INSTRUCTIONS FOR THE TASK:
Identify all lines below that hold "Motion" and collect them.

# # # #

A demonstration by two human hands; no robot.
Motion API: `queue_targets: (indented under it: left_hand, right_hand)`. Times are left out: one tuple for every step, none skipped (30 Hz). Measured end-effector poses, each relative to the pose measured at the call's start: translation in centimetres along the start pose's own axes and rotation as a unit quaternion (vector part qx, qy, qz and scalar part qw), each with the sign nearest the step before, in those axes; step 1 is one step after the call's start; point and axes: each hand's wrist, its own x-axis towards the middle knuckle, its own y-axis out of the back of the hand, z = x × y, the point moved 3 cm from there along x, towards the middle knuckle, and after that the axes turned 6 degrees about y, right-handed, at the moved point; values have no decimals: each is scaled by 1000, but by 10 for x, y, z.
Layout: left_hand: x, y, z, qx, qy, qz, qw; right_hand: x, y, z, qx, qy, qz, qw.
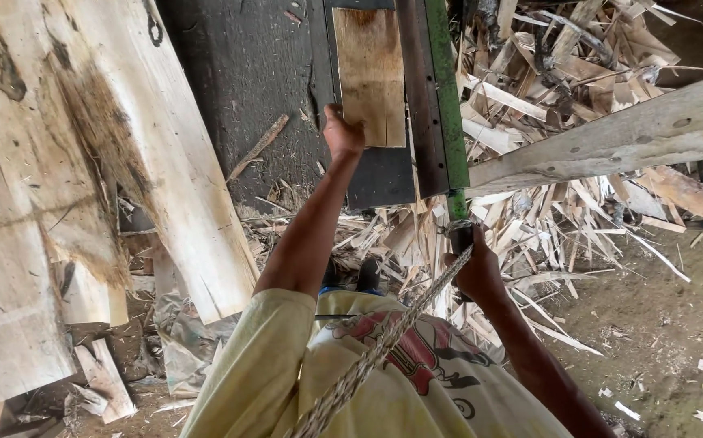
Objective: Cutting thin strips of wood or bark using a manual lever-operated guillotine cutter.
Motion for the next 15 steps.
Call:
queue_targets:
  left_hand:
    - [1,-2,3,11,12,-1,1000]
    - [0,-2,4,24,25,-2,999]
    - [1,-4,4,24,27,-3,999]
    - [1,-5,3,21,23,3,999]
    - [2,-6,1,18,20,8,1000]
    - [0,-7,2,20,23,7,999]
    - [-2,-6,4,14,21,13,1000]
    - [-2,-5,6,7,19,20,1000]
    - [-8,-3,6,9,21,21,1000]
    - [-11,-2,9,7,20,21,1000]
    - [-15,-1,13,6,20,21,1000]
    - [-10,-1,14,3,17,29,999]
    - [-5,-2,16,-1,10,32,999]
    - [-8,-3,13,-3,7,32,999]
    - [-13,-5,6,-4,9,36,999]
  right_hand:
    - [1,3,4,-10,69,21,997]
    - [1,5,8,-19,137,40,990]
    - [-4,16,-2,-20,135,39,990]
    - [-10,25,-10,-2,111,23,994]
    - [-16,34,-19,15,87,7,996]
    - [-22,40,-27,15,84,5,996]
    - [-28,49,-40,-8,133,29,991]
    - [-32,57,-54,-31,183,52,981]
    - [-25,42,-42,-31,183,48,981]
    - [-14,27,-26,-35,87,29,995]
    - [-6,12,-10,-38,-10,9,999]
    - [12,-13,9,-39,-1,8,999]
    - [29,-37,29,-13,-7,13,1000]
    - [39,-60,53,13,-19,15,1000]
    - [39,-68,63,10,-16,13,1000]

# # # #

SOLUTION FOR THIS TASK:
Motion API: `queue_targets: (indented under it: left_hand, right_hand)`. Times are left out: one tuple for every step, none skipped (30 Hz). Measured end-effector poses, each relative to the pose measured at the call's start: translation in centimetres along the start pose's own axes and rotation as a unit quaternion (vector part qx, qy, qz and scalar part qw), each with the sign nearest the step before, in those axes; step 1 is one step after the call's start; point and axes: each hand's wrist, its own x-axis towards the middle knuckle, its own y-axis out of the back of the hand, z = x × y, the point moved 3 cm from there along x, towards the middle knuckle, and after that the axes turned 6 degrees about y, right-handed, at the moved point; values have no decimals: each is scaled by 1000, but by 10 for x, y, z.
Motion for the next 15 steps.

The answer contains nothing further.